In acquiring the four printers, the district became one of few area districts, including the Stoughton Area School District, to have 3D printing capabilities.

But it didn’t take a large investment. The schools spent a total of $150 thanks to outside grants that funded the printers completely, or almost completely, in each situation.

At Savanna Oaks, Devereaux worked with Berbee’s Technology Education Foundation and received $3,500 worth of equipment between the printer and the other equipment for the wind project.

The other three schools went through donorschoose.org, a website for educators to share initiatives and philanthropists to find programs to fund. MakerBot, the maker of the printer, created a program through the website that covered the price of the machine, $2,500, if a group raised $100.

At Badger Ridge, Cohen’s mother, a fellow teacher and a man from New York quickly got him to that total.

Huttner used the school’s tech budget to fund the first $100 of her initiative.

“For $100, how could you not have it?” Huttner asked.

And Klubertanz found an even cheaper deal, with a special offer on the website in which donations were doubled, meaning the printer only cost $50.

All four teachers said the biggest future expense will be the plastic the printers use, much like the expense of ink and paper for regular printers. It’s unknown how they will fund those purchases, but it seems that’s a problem they are all right worrying about when it comes, with four spools coming with each printer initially.

In the meantime, the printers are gaining popularity with teachers and students alike.

“Every kid wants to print something,” Devereaux  said.


What is a 3D printer?
Invented in the mid-1980s, it is a printer that uses plastic, wax, resin, paper, gold, titanium – a whole host of materials – instead of ink to create a solid, three-dimensional object. In much the same way that your desktop printer is directed to print the words in a document, the 3-D printer’s jets, guided by computer-assisted design (CAD) software, create an object by spraying or squeezing one thin layer of material at a time onto the platform, then melding them into place with a precisely directed laser.

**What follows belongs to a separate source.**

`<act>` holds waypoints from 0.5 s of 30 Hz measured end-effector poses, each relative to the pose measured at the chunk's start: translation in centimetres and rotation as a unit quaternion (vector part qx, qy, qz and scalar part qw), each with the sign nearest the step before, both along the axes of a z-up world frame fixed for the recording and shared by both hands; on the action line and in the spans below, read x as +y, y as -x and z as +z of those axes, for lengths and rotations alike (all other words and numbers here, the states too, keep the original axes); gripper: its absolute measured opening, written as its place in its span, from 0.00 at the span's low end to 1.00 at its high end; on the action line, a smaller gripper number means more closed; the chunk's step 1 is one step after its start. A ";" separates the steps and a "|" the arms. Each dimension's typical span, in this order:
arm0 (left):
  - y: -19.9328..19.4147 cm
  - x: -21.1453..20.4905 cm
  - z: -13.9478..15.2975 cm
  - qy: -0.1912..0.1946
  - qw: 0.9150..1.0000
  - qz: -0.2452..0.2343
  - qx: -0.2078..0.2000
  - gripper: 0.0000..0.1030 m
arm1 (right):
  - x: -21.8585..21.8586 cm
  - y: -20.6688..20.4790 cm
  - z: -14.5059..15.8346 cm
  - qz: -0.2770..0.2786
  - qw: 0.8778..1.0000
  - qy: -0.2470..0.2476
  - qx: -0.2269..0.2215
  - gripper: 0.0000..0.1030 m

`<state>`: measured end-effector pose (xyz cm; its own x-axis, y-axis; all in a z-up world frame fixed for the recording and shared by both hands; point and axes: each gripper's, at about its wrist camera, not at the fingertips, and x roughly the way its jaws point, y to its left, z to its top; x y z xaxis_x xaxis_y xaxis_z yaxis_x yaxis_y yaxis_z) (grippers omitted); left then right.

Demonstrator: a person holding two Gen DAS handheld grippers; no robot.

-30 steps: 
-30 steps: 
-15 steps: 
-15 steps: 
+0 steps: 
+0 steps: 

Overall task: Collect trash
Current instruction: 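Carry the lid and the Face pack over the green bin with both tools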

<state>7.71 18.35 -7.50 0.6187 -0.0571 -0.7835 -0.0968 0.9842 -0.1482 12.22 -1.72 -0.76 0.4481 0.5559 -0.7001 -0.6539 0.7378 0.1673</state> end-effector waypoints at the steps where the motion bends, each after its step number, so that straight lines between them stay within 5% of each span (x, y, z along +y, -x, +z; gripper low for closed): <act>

As these microscopically thin layers build up, the desired three-dimensional object slowly takes shape.

While 3-D printing is not a fast manufacturing process, it can be highly efficient because there is virtually no wastage. Unlike traditional manufacturing, where material is cut away by machinery or a lathe to create an object, the “additive” process of 3-D printing uses only what is necessary to make the object.

What can you make?
In theory, just about anything…says Jonathan Rowley, design director at Digits2Widgets, a London-based firm that specializes in 3-D printing. “This technology has plenty of wonderful applications. It can be used for everything from dental work to architectural models, jewelry, precision engine parts, spoilers (the wings for Formula One cars), dolls (with custom faces), sunglasses ... The list is endless.”

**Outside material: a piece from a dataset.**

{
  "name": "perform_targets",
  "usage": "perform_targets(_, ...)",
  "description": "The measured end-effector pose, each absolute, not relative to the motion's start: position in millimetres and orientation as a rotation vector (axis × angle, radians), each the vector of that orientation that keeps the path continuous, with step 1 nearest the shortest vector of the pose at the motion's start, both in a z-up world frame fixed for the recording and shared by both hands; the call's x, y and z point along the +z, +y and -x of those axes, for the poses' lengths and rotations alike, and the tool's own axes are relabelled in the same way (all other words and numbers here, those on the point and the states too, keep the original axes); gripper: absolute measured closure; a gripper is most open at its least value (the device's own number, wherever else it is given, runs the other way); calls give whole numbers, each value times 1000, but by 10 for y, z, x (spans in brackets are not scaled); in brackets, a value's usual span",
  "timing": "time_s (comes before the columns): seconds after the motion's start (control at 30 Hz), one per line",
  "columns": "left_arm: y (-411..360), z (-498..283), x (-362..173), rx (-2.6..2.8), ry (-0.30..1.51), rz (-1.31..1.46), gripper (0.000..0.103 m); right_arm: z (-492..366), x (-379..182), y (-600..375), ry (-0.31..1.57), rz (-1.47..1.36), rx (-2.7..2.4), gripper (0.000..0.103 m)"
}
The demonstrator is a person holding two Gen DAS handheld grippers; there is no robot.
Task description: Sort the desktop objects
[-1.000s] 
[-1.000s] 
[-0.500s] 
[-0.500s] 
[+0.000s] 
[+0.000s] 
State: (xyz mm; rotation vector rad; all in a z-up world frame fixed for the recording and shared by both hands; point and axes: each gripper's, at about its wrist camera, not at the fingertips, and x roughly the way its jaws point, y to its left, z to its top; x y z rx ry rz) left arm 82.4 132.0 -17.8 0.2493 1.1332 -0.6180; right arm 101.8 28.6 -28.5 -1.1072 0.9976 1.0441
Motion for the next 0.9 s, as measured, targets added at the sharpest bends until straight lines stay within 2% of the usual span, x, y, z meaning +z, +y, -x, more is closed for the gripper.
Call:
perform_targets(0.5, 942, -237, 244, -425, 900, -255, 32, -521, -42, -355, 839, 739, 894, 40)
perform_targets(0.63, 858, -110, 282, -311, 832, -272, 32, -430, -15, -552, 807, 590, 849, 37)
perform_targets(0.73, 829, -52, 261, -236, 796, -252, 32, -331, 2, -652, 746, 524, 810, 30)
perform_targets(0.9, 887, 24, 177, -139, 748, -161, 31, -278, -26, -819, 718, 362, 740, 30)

On a much larger scale, Boeing and Airbus are already making numerous small parts using 3-D printing technology, and some have visions of aircraft-hangar-size printers creating huge sections of wing and fuselage. By 2050, entire planes may be made from 3-D “printed” parts. For the most part, at least at present, 3-D printing is used to make prototypes, to do custom work or for limited production runs.

What kinds of materials can the printers use?
Again, just about anything. In Australia researchers are using 3-D printer technology and living cell tissue to try to “print” nerve endings, muscle cells, and cartilage with the hope that someday they can be fused onto human limbs.